We start with a very basic, unoptimized CPU bound codebase. The base code from this library currently implements a brute force ray intersesctor algorithm, in short it traces a ray against all triangles and stores the resulting information in an intersection struct. This shit slow:
/* Brute force search through all triangles */
for (uint32_t idx = 0; idx < m_mesh->getTriangleCount(); ++idx) {
float u, v, t;
if (m_mesh->rayIntersect(idx, ray, u, v, t)) {
/* An intersection was found! Can terminate
immediately if this is a shadow ray query */
if (shadowRay)
return true;
ray.maxt = its.t = t;
its.uv = Point2f(u, v);
its.mesh = m_mesh;
f = idx;
foundIntersection = true;
}
}
Let's do the low hanging fruit of implementing a Thread Bounding Volume Hiearchy, which organizes a scene's triangles into a binary tree where each node stores an axis-aligned bounding box enclosing all geometry in its subtree. During ray tracing, if a ray misses a node's bounding box, the entire subtree is skipped, which turns O(n) brute force search into something closer to O(logn). For the scene I rendered with more than 500k triangles, this optimization determines the difference between minutes and seconds (for the brute force version of my code, I ran it for 30+ minutes before rage quiting.) Here is a picture of BVH acceleration: And, My basic algorithm looks like this:
buildBVH(triangles, bbox):
if no triangles: return null
if triangles ≤ 10: return leaf(triangles)
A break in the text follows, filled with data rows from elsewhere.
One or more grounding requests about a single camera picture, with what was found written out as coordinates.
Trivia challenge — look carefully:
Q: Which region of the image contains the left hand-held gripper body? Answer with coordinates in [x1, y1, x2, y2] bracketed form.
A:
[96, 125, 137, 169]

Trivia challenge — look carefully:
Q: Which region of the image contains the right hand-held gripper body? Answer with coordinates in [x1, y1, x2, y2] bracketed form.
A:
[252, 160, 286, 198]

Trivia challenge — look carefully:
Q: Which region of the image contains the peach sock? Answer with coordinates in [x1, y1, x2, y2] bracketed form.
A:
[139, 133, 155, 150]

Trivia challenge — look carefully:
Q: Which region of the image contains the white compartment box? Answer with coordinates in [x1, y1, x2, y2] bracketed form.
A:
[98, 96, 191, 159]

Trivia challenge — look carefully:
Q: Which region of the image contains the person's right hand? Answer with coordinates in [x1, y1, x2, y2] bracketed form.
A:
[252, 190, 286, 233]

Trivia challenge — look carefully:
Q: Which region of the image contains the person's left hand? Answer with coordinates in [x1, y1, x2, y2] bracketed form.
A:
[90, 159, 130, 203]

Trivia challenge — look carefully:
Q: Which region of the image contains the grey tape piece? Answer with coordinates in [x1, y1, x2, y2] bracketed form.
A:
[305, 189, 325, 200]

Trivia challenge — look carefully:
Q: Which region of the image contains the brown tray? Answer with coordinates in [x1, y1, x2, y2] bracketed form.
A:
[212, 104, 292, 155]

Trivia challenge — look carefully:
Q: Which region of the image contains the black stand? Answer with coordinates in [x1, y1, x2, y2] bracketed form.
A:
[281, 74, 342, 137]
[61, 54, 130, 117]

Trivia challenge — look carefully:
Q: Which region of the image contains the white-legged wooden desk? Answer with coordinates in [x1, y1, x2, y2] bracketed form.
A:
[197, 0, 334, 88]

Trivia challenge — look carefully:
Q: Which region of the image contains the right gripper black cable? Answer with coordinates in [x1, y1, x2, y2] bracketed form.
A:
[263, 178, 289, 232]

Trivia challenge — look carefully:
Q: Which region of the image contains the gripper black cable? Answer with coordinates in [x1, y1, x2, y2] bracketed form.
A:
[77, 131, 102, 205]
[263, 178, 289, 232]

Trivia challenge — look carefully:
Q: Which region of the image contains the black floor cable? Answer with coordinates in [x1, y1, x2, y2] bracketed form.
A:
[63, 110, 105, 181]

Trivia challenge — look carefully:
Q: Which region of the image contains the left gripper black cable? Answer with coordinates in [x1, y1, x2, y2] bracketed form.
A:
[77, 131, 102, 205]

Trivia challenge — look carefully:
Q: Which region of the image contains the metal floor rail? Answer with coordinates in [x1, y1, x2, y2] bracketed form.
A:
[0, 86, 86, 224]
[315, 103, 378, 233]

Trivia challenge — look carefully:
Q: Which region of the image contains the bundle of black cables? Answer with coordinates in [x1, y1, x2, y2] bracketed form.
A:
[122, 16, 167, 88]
// SAH binned split along longest axis
axis = longest axis of bbox
divide axis into 12 bins
for each triangle:
assign to bin based on centroid position
// evaluate all 11 candidate splits
bestCost = ∞
for each split plane between bins:
cost = surfaceArea(left) × count(left)
+ surfaceArea(right) × count(right)
if cost < bestCost: record this split
// only split if it's cheaper than a leaf
if bestCost ≥ surfaceArea(bbox) × totalCount:
return leaf(triangles)
partition triangles at best split
return interior(
left = buildBVH(leftTriangles, leftBBox),
right = buildBVH(rightTriangles, rightBBox)
)
rayTraverse(ray):
stack = [root]
while stack not empty:
node = stack.pop()
if ray misses node.bbox: skip
if node is leaf:
test ray against each triangle
if shadow ray and hit: return true
else:
stack.push(left child)
stack.push(right child)
return closest hit
The construction of my BVH is top-down, at each node I use the Surface Area Heuristic to find a good split. I bucket the triangle centroids into a few binds along the bounding box's longest axis, and I evaluate the SAH cost C = S(A) * N_A + S(B) * N_B for each candidate split plane. The split that minimizes the cost is chosen, My design for ray traversal uses an explicit stack rather than recursion, which a fixed-size array of 64 entries (more than enough) to avoid any per-ray heap allocation:
uint32_t stack[64];
int stackPtr = 0;
stack[stackPtr++] = 0; // start at root
while (stackPtr > 0) {
const BVHNode &node = m_nodes[stack[--stackPtr]];
if (!node.bbox.rayIntersect(ray))
continue;
if (node.isLeaf()) {
// test triangles in this leaf
} else {
stack[stackPtr++] = nodeIdx + 1; // left child
stack[stackPtr++] = node.start; // right child
}
}
After I implemented this optimization, I ultimately shaved the brute-force render time from over half an hour to about 2 seconds. This is 800x faster!